* [What this task involves]: Once you find a line containing the word "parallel" in the entries below, copy it.
_____
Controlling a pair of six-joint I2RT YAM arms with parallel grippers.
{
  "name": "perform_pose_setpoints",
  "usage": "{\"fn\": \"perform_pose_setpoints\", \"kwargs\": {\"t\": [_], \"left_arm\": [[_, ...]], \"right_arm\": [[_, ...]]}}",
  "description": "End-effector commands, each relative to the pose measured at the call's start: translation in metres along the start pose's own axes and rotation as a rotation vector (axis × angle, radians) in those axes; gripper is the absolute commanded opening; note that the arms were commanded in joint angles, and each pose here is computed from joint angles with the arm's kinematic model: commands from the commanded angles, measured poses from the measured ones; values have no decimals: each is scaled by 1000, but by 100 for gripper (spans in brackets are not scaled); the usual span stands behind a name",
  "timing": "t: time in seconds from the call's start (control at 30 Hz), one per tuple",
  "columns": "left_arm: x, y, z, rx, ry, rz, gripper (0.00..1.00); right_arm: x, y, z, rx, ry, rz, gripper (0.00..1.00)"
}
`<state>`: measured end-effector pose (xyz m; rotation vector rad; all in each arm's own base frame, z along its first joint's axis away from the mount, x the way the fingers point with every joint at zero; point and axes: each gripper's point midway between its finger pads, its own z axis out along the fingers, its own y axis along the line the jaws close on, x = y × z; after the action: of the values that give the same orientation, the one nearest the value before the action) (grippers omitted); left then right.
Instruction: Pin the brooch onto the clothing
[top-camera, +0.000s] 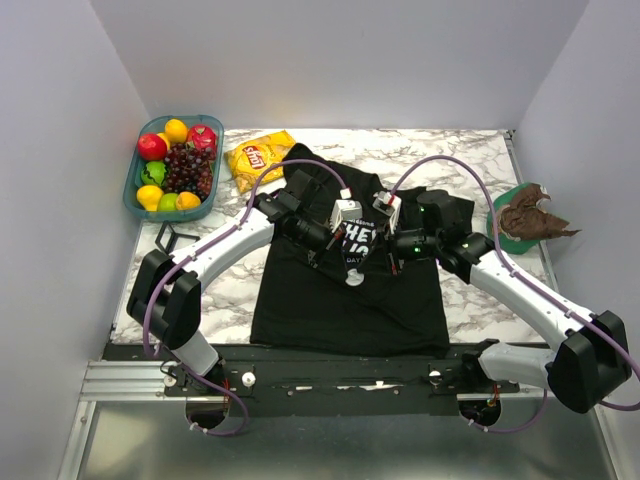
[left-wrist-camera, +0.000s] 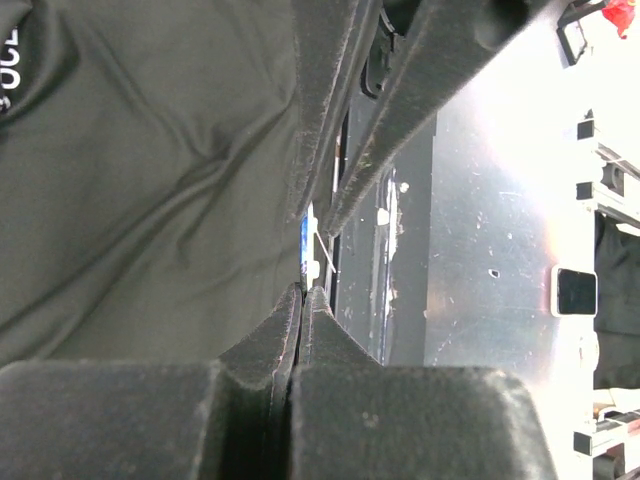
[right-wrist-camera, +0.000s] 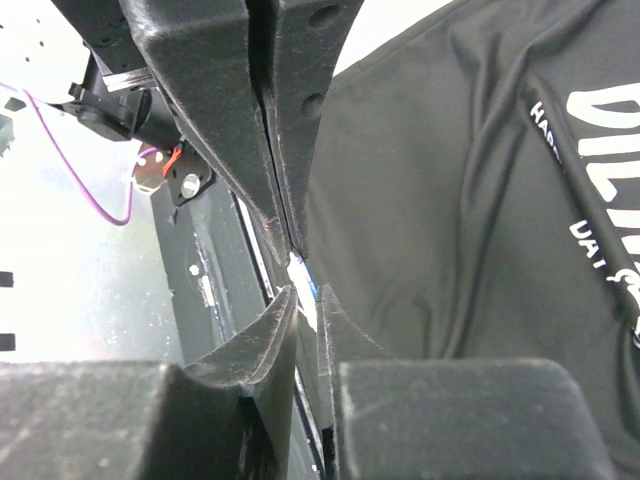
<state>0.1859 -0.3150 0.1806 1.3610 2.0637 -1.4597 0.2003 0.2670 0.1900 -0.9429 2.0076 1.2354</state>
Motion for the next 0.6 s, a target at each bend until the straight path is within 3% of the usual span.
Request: {"fn": "perform_pose_setpoints", "kwargs": {"t": [0.0, 0.33, 0.43, 0.57], "left_arm": [[-6, -16, -5, 58, -36, 46, 0], [-6, -21, -5, 85, -44, 54, 0], [-6, -21, -5, 86, -44, 49, 0], [-8, -23, -5, 89, -54, 53, 0]], "right_arm": [[7, 6, 4, -50, 13, -11, 20], [10, 5, 7, -50, 20, -10, 26], [10, 7, 6, -59, 17, -15, 23], [10, 12, 6, -84, 13, -20, 9]]}}
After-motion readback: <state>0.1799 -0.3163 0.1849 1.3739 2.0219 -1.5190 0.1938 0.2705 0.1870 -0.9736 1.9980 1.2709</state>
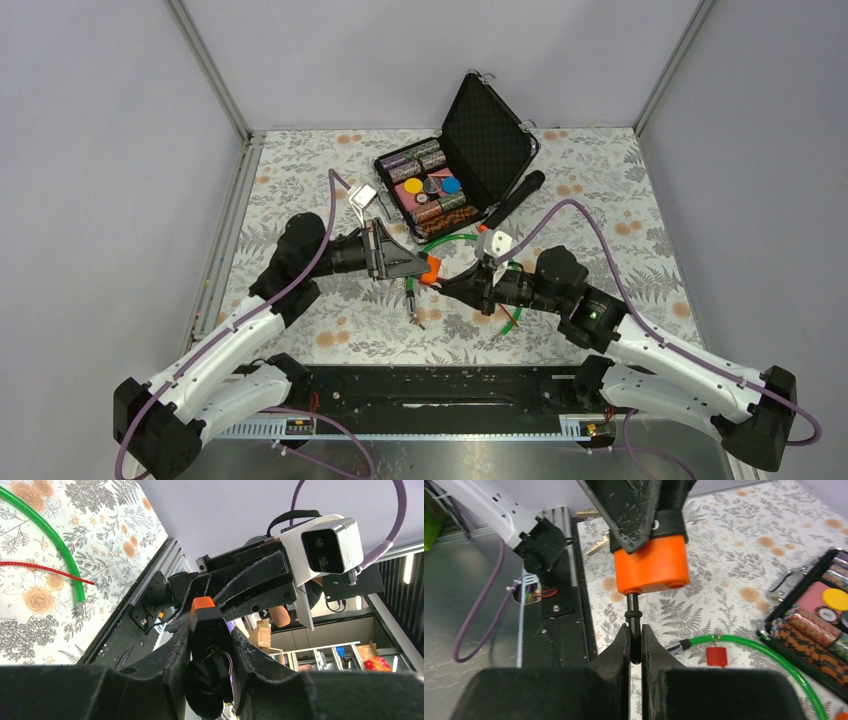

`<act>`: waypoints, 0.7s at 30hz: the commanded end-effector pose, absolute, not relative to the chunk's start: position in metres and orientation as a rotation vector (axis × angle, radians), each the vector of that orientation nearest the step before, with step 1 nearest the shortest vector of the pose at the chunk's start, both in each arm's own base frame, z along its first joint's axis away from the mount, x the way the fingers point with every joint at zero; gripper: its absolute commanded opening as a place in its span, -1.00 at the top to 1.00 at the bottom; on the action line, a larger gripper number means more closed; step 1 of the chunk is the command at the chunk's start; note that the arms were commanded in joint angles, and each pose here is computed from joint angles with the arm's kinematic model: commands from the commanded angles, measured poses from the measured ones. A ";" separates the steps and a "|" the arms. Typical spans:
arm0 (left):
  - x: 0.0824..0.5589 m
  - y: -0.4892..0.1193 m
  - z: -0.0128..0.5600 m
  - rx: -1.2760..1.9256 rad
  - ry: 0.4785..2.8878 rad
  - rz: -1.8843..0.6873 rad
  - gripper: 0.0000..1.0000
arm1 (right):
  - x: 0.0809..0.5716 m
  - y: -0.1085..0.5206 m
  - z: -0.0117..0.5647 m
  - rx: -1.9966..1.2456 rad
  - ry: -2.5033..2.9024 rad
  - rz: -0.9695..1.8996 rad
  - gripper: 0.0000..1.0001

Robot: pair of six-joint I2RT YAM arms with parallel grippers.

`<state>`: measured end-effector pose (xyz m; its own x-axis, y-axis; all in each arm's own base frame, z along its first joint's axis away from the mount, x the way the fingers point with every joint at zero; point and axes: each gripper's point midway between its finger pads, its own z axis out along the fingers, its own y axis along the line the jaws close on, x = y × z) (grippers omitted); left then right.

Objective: Lock with the key
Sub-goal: Pick up the lock from the center of the board.

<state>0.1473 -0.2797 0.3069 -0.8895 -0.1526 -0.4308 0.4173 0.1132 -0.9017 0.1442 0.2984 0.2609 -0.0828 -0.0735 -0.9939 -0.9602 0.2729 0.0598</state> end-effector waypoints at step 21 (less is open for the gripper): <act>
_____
* [Problem solution]:
Controlling a pair of six-joint I2RT YAM arms with parallel grippers.
Robot: pair of six-joint I2RT YAM arms with parallel grippers.

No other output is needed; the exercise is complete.